Data excerpt >>
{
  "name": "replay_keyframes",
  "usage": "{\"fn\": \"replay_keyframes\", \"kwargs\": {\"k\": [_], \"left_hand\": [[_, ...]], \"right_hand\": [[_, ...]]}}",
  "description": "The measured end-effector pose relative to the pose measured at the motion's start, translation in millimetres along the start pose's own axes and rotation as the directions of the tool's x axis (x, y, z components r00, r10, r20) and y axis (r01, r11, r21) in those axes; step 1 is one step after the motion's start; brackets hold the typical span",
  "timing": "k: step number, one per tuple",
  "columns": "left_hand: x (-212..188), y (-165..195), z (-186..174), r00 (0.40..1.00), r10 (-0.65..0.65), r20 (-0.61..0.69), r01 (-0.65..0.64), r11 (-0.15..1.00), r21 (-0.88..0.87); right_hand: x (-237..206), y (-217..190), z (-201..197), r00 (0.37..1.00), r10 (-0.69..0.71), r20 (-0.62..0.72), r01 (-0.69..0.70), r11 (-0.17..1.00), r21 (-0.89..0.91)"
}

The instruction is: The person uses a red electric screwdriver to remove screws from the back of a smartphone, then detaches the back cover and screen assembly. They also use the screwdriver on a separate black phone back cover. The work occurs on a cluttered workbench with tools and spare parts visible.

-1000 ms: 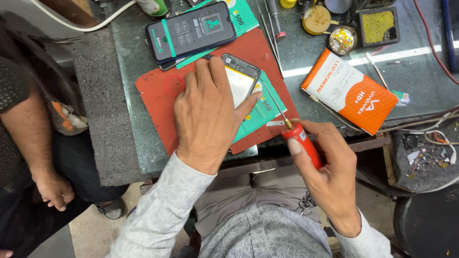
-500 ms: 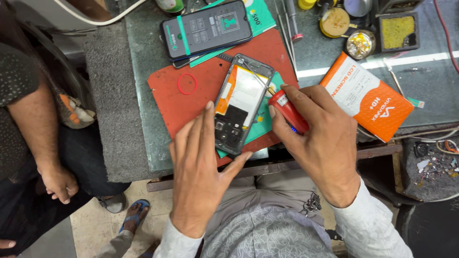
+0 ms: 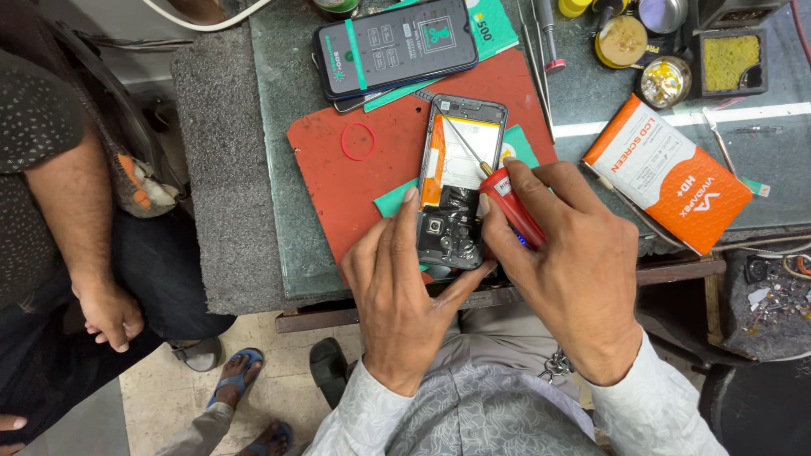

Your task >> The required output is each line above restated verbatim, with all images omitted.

Solution for this exercise >>
{
  "name": "replay_keyframes",
  "usage": "{\"fn\": \"replay_keyframes\", \"kwargs\": {\"k\": [_], \"left_hand\": [[_, ...]], \"right_hand\": [[_, ...]]}}",
  "description": "The measured end-effector pose relative to the pose measured at the motion's start, translation in millimetres along the start pose's own axes and rotation as the directions of the tool's x axis (x, y, z components r00, r10, r20) and y axis (r01, r11, r21) in those axes; step 1 is one step after the motion's start; brackets hold the typical span",
  "timing": "k: step number, one per tuple",
  "columns": "left_hand: x (-212..188), y (-165..195), z (-186..174), r00 (0.40..1.00), r10 (-0.65..0.65), r20 (-0.61..0.69), r01 (-0.65..0.64), r11 (-0.15..1.00), r21 (-0.88..0.87); right_hand: x (-237..206), y (-217..190), z (-201..197), r00 (0.37..1.00), r10 (-0.69..0.71), r20 (-0.62..0.72), r01 (-0.69..0.70), r11 (-0.17..1.00), r21 (-0.89..0.91)"
}

The instruction is: The person uses a red electric screwdriver to remove screws from the back of a smartphone, then detaches the back cover and screen assembly. They also use the screwdriver on a separate black phone back cover. The work occurs on a cluttered workbench with tools and spare parts visible.

-1000 ms: 
-500 ms: 
+0 ms: 

This response is now finished.